Sunday 25 October 2015

007 - The Man with the Golden Gun



Nine films in the James Bond series is running on pure cynicism. Ian Fleming's The Man with the Golden Gun was a slight, unfinished novel that saw a compromised 007 shipped off to Jamaica on a suicide mission. Since this is only Moore's second adventure, obsolescence doesn't really fit the bill so Fleming's story about a KGB sanctioned pimp is reorganised into a dreary, unconvincing travelogue that occasionally allows Bond to peck at a dark twin played by Christopher Lee. Scaramanga resides in a pocket universe of tropical islands accented with nightmarish carnival violence, his residence a gaudy mash of low-art and new money living. The big idea being that this would be Bond if he gave into avarice and auctioned off his talents to the highest bidder.

Scaramanga is 007 tracked to the terrifying conclusion of an undead monster residing within a state-of-the-art mausoleum. This concept is good but it would work a little better if Lee's pistolero was reflecting off a particularly virtuous interpretation of Bond but, unfortunately, he isn't. Screenwriters Tom Mankiewicz and Richard Maibaum have written a Bond so indistinguishable from his enemy that when 007 starts sniping at Scaramanga for his amorality it registers as sanctimonious. Perhaps that's the point? Regardless, Golden Gun's Bond is a sadistic control freak who delights in his ability to dominate women both physically and mentally.

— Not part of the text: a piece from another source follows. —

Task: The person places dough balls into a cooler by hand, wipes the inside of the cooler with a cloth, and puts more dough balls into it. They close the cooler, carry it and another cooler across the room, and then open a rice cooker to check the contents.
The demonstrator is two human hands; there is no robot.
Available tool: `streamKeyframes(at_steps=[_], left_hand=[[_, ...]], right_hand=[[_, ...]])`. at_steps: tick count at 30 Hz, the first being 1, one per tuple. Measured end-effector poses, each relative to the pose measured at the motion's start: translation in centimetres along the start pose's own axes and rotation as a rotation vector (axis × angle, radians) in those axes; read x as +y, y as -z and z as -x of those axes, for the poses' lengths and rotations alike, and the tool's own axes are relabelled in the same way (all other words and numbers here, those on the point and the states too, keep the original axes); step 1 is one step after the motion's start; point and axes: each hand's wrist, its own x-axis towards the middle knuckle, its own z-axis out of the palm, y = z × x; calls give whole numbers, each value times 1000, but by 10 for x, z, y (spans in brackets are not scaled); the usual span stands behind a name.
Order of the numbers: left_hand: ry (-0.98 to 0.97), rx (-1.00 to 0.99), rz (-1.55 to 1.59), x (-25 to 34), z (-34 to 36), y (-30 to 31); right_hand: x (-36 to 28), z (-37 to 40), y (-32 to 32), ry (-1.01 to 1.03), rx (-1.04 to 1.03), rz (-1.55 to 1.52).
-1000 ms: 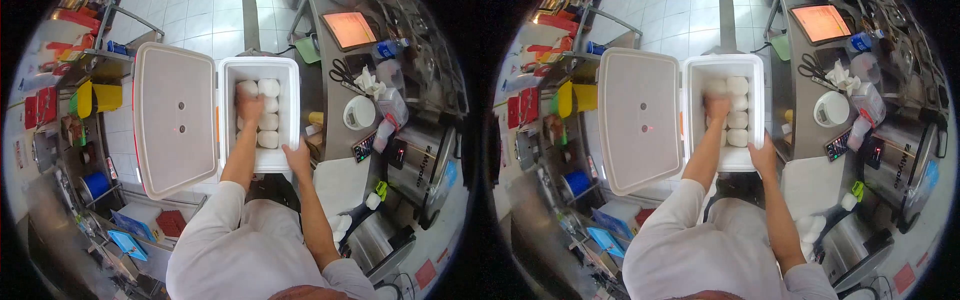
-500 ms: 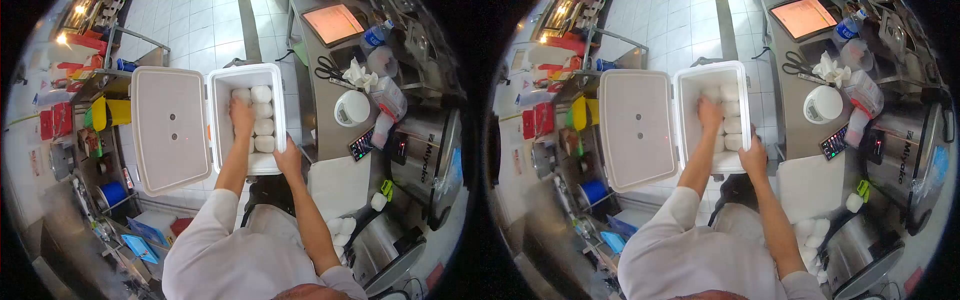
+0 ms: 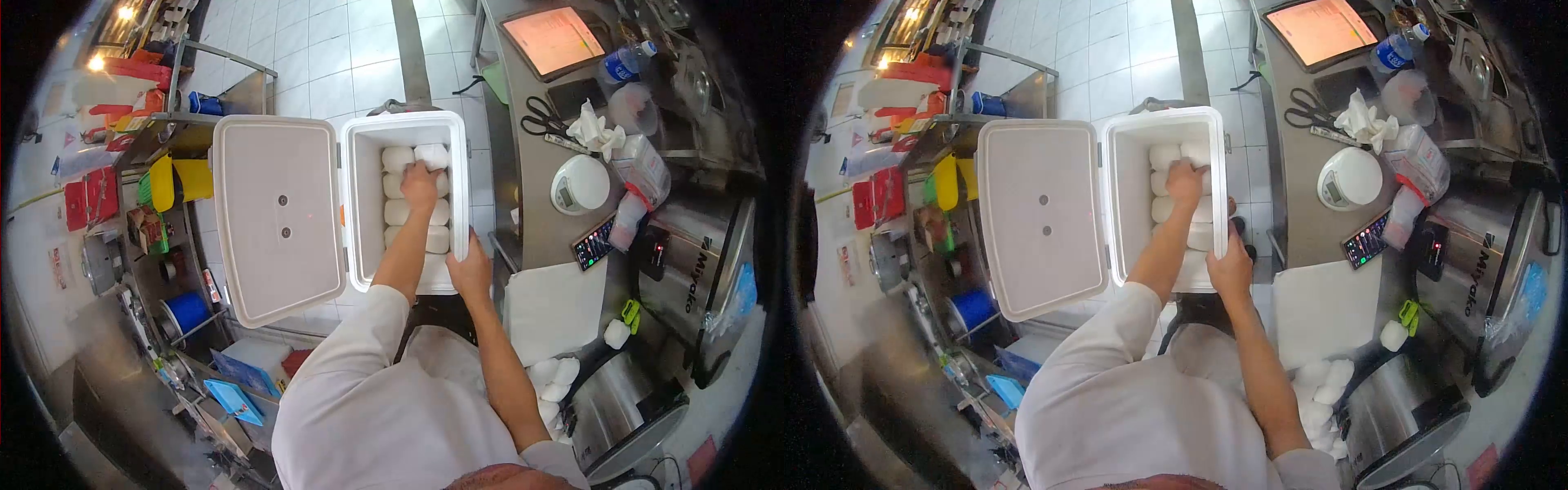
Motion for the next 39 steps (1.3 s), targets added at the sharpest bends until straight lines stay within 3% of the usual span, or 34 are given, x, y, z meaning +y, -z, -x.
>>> streamKeyframes(at_steps=[2, 5, 8, 11, 14, 15, 16, 18, 19, 20, 23, 27, 30, 34, 35, 39], left_hand=[[-75, 30, -104, -6, 0, -12], [-383, -92, -385, -12, -3, 23], [-390, 174, -167, -37, -2, 18], [-497, -60, -78, -63, -15, -4], [-291, 46, 436, -12, 62, 122], [-195, 31, 460, -18, 102, 153], [78, -168, 461, -17, 148, 195], [397, -199, 472, -47, 229, 233], [454, -57, 424, -90, 254, 231], [504, 85, 379, -133, 262, 222], [784, 102, 858, -155, 233, 229], [691, -359, 1118, -185, 177, 208], [616, -402, 1068, -244, 137, 192], [592, -332, 1010, -235, 125, 205], [484, -355, 1124, -238, 127, 208], [461, -382, 985, -253, 113, 224]], right_hand=[[7, -2, -6, 18, 7, -6], [5, -1, -7, 9, -18, 21], [15, 4, -18, 70, 51, -14], [10, 8, -18, 104, 117, 14], [-14, 14, -3, -30, 3, 56], [1, 12, -17, 5, 61, 103], [0, 12, -15, -10, 25, 105], [-2, 16, -13, -61, -37, 95], [-8, 20, -13, -73, -46, 131], [-13, 24, -16, -54, -10, 120], [-18, 41, -39, -1, 76, 116], [-24, 51, -73, -5, 115, 63], [-35, 62, -91, -27, 157, 40], [-32, 75, -113, -79, 181, -58], [-29, 82, -116, -87, 205, -69], [-32, 99, -144, -155, 287, -130]])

In a film series not exactly noted for its chivalry, Golden Gun still manages to stand out with a hero that threatens to snap a helpless women's arm one minute, then is breaking out the bubbly to seduce her the next. Moore's performance manages to be both smarmy and robotic, a man so completely drained of charm that his see-sawing mood comes across as manic and psychotic rather than rakish.